HOW TO COMPLETE THIS TASK:
Lines of the material that include the string "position" should be returned.

GIVEN MATERIAL:
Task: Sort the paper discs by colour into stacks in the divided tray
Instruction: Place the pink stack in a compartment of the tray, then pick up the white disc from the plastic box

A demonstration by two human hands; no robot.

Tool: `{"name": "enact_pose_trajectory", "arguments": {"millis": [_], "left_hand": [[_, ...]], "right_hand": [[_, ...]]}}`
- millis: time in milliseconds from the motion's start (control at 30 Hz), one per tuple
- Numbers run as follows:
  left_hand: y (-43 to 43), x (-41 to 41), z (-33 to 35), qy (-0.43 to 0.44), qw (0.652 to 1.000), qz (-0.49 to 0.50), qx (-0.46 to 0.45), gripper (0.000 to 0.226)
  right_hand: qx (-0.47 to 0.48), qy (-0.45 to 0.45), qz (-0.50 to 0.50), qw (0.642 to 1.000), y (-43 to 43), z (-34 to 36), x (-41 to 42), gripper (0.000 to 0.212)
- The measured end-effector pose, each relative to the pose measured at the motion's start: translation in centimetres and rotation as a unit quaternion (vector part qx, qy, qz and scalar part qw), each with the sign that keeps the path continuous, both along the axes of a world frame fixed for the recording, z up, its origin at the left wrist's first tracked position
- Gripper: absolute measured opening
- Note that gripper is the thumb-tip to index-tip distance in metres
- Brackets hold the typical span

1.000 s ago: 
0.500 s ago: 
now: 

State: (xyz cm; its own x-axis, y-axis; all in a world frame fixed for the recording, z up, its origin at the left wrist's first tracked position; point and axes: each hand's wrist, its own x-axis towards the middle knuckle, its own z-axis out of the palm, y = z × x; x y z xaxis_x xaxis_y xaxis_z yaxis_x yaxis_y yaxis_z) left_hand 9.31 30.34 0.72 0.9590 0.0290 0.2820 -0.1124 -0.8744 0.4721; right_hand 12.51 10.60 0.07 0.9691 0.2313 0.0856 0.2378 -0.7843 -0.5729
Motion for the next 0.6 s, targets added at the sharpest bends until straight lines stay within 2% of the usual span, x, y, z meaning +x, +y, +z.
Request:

TASK SOLUTION:
- The measured end-effector pose, each relative to the pose measured at the motion's start: translation in centimetres and rotation as a unit quaternion (vector part qx, qy, qz and scalar part qw), each with the sign that keeps the path continuous, both along the axes of a world frame fixed for the recording, z up, its origin at the left wrist's first tracked position
State: (xyz cm; its own x-axis, y-axis; all in a world frame fixed for the recording, z up, its origin at the left wrist's first tracked position; point and axes: each hand's wrist, its own x-axis towards the middle knuckle, its own z-axis out of the palm, y = z × x; x y z xaxis_x xaxis_y xaxis_z yaxis_x yaxis_y yaxis_z) left_hand 9.31 30.34 0.72 0.9590 0.0290 0.2820 -0.1124 -0.8744 0.4721; right_hand 12.51 10.60 0.07 0.9691 0.2313 0.0856 0.2378 -0.7843 -0.5729

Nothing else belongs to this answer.